Jacob Gates (March 9, 1811 – April 14, 1892) was an early Mormon leader and member of the First Seven Presidents of the Seventy of the Church of Jesus Christ of Latter-day Saints.
Gates was born in St. Johnsbury, Vermont and married Mary Snow in 1833. That same year, Orson Pratt baptized him. In 1834, the couple moved near Liberty, Missouri. In late 1836, they moved to Caldwell County, Missouri. He served six separate missions over the course of his life:

1. First Midwestern mission (January 1836 – June 1836)
2. Mission to Canada (May 1839 – Oct 1839)
3. Second Midwestern mission (July 1841 – October 1841)
4. Mission to New England (June 1843 – May 1844)
5. First mission to England (February 1850 – March 1853)
6. Second mission to England (September 1859 – August 1861)

In October 1844, he was made president of the fourth quorum of Seventy.

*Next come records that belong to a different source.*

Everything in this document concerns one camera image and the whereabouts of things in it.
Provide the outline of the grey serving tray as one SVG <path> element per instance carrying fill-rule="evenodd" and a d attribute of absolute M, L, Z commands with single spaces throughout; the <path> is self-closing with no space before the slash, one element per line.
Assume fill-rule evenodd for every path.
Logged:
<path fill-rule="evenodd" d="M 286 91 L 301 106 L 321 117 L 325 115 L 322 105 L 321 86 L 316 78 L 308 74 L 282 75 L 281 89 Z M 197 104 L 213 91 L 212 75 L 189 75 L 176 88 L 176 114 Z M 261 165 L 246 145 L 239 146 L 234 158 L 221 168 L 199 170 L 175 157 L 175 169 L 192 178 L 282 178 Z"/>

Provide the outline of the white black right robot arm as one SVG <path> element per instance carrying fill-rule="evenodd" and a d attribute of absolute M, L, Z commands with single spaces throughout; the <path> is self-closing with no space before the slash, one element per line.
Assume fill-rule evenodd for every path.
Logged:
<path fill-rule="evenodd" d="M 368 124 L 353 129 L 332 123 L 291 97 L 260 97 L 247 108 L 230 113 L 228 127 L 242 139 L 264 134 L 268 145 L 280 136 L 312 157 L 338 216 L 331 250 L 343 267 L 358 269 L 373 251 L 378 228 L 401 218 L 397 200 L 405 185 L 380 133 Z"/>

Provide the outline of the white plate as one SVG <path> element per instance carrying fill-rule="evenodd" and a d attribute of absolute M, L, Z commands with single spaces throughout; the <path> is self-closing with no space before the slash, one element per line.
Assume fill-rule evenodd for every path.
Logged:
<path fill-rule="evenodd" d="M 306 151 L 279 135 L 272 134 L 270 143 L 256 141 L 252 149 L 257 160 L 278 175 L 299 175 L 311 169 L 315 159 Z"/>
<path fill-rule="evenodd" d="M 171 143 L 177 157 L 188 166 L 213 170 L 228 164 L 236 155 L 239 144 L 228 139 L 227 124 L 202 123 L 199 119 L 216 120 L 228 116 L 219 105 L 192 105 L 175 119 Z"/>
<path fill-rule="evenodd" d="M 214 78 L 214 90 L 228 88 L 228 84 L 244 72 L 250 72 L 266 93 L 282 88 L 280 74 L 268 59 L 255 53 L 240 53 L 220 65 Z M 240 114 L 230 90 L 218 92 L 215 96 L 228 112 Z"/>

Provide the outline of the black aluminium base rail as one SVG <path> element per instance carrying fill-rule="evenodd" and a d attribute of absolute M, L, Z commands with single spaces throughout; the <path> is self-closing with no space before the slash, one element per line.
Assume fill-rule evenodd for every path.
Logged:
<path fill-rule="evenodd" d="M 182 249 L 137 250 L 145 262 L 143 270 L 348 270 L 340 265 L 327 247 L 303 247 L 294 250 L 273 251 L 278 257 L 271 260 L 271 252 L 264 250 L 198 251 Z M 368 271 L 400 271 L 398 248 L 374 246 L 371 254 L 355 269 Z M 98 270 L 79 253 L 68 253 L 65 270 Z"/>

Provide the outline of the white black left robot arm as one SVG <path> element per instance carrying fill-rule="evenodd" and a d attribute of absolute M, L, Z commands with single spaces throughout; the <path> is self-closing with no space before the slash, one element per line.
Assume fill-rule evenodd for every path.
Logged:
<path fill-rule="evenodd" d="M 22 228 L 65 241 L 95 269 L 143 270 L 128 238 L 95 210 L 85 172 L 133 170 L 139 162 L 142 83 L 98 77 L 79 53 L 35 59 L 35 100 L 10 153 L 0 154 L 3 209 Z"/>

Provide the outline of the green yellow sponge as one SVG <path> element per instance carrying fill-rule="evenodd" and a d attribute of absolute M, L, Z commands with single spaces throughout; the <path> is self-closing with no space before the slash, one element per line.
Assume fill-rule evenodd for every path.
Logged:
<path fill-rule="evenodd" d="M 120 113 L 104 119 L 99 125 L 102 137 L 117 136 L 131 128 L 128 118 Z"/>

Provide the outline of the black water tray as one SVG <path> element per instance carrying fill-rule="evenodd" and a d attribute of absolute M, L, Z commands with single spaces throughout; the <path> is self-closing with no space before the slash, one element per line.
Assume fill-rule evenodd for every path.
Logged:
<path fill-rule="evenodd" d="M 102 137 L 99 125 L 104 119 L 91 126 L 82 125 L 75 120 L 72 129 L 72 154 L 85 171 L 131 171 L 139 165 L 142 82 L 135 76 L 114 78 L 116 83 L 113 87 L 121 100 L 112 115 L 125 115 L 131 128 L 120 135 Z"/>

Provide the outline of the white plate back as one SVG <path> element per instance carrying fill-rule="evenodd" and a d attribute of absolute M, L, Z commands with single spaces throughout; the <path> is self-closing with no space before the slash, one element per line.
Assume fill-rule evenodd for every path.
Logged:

In 1849, Gates met with Oliver Cowdery shortly before Cowdery died. During their conversation, Cowdery said,

Jacob, I want you to remember what I say to you. I am a dying man, and what would it profit me to tell you a lie? I know,' said he, 'that this Book of Mormon was translated by the gift and power of God. My eyes saw, my ears heard, and my understanding was touched, and I know that whereof I testified is true. It was no dream, no vain imagination of the mind-it was real.

While in Liverpool, England, on a mission in 1859, Brigham Young wrote Gates to inform him he'd been called as one of the seven presidents of the Seventy. He was ordained in 1862, though he was sustained by the church on April 6, 1860. Following the death of Henry Harriman, Gates was the senior president of the Seventy from May 1891 until his own death in April 1892.

Gates served in the Utah Territorial Legislature, representing Washington and Kane counties, from 1864 to 1867. Gates practiced plural marriage and fathered 11 children. He died in Provo, Utah Territory.